The trading floor agent runs inside a custom Foundry-powered application embedded in the trader workstation. It grounds on Bloomberg and Refinitiv news feeds via OpenAPI tools, the firm’s internal research library in SharePoint via Graph connector with MNPI segmentation enforced by sensitivity label, the position book in Azure SQL, and the historical trade store in Fabric OneLake. Function tools wrap the order management system for staged-order creation, the risk system for pre-trade limit checks, and the compliance engine for restricted-list verification. The agent uses a planner-executor orchestration pattern — a reasoning model plans the multi-step research path, a faster model executes each tool call, and a final reasoning pass summarizes the recommendation with full citation. Defender for Cloud AI monitors for any cross-segment data leakage. FINRA-aligned audit logs every prompt, tool call, and recommendation through Purview audit and the firm’s WORM-compliant archive.
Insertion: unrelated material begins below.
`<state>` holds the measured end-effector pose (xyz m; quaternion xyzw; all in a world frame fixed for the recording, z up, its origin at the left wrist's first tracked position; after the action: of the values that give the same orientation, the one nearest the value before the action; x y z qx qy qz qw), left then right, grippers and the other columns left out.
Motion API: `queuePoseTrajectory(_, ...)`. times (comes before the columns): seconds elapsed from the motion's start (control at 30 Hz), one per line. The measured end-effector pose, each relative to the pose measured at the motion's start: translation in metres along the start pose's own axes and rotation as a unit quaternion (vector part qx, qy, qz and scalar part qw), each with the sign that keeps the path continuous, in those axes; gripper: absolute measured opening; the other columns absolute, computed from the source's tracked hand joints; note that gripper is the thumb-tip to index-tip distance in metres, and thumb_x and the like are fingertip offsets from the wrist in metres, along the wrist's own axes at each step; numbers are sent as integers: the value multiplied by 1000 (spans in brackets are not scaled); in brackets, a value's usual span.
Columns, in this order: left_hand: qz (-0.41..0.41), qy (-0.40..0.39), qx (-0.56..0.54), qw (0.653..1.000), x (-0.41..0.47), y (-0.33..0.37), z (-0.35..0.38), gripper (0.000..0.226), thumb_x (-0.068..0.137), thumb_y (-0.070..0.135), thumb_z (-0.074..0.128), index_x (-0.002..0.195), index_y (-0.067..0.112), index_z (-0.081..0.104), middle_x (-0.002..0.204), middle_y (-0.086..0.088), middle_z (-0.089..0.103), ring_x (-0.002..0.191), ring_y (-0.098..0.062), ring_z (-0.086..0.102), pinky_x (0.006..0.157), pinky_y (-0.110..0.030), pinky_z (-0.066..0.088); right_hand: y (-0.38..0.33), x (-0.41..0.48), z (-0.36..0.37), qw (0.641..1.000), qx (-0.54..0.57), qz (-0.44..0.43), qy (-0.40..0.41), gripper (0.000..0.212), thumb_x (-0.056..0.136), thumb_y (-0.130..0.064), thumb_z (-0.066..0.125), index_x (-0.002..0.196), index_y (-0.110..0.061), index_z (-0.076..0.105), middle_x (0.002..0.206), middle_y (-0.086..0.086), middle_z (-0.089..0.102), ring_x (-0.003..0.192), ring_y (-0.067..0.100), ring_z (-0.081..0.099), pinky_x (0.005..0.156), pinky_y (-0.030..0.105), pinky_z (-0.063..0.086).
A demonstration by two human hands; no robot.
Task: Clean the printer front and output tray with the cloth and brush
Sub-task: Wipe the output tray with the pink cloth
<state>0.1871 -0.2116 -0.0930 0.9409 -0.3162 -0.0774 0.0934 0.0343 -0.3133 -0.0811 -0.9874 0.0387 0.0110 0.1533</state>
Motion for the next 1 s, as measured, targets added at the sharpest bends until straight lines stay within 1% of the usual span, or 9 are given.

Pattern 2 — Clinical trial protocol agent for life sciences

The clinical trial agent grounds on the protocol library, the case report form (CRF) data captured in the EDC system, the adverse event database, and the regulatory submission archive. EPC Group wires it to Azure Health Data Services for FHIR-conformant patient data access, function tools for site enrollment status lookup, eCRF query generation, deviation reporting, and adverse event coding. The orchestration pattern is supervisor — a parent supervisor agent classifies the incoming request (protocol question, eligibility check, AE coding, regulatory question) and routes to a specialist child agent with the right tool list and grounding scope. GxP-aligned validation is enforced through the evaluation harness with locked test datasets per release, electronic signature on every model and prompt change, and Part 11 audit trail through Purview. HIPAA BAA covers the underlying Azure OpenAI and Foundry services. Cross-link to /microsoft-purview-data-governance-enterprise-2026 for the Purview baseline.

Pattern 3 — Contract review agent for legal operations

The contract review agent ingests an inbound third-party contract, grounds against the firm’s playbook (approved clauses, prohibited clauses, fallback positions), and produces a structured redline with rationale per change. Knowledge sources include the playbook library in SharePoint with sensitivity-label gating, the precedent contract corpus in the vector store, and the regulatory-clause library covering data protection (GDPR, CCPA), security (SOC 2 attestation flow-through), and indemnification standards. Function tools wrap the contract lifecycle management (CLM) system for clause-by-clause checkout, the e-signature platform for routing, and the conflicts-check system. The agent uses a handoff orchestration pattern — a triage agent classifies the contract type, hands off to a specialist agent per contract family (MSA, DPA, NDA, SOW, vendor) with the right playbook scope. Human-in-the-loop sign-off is mandatory on every redline before send.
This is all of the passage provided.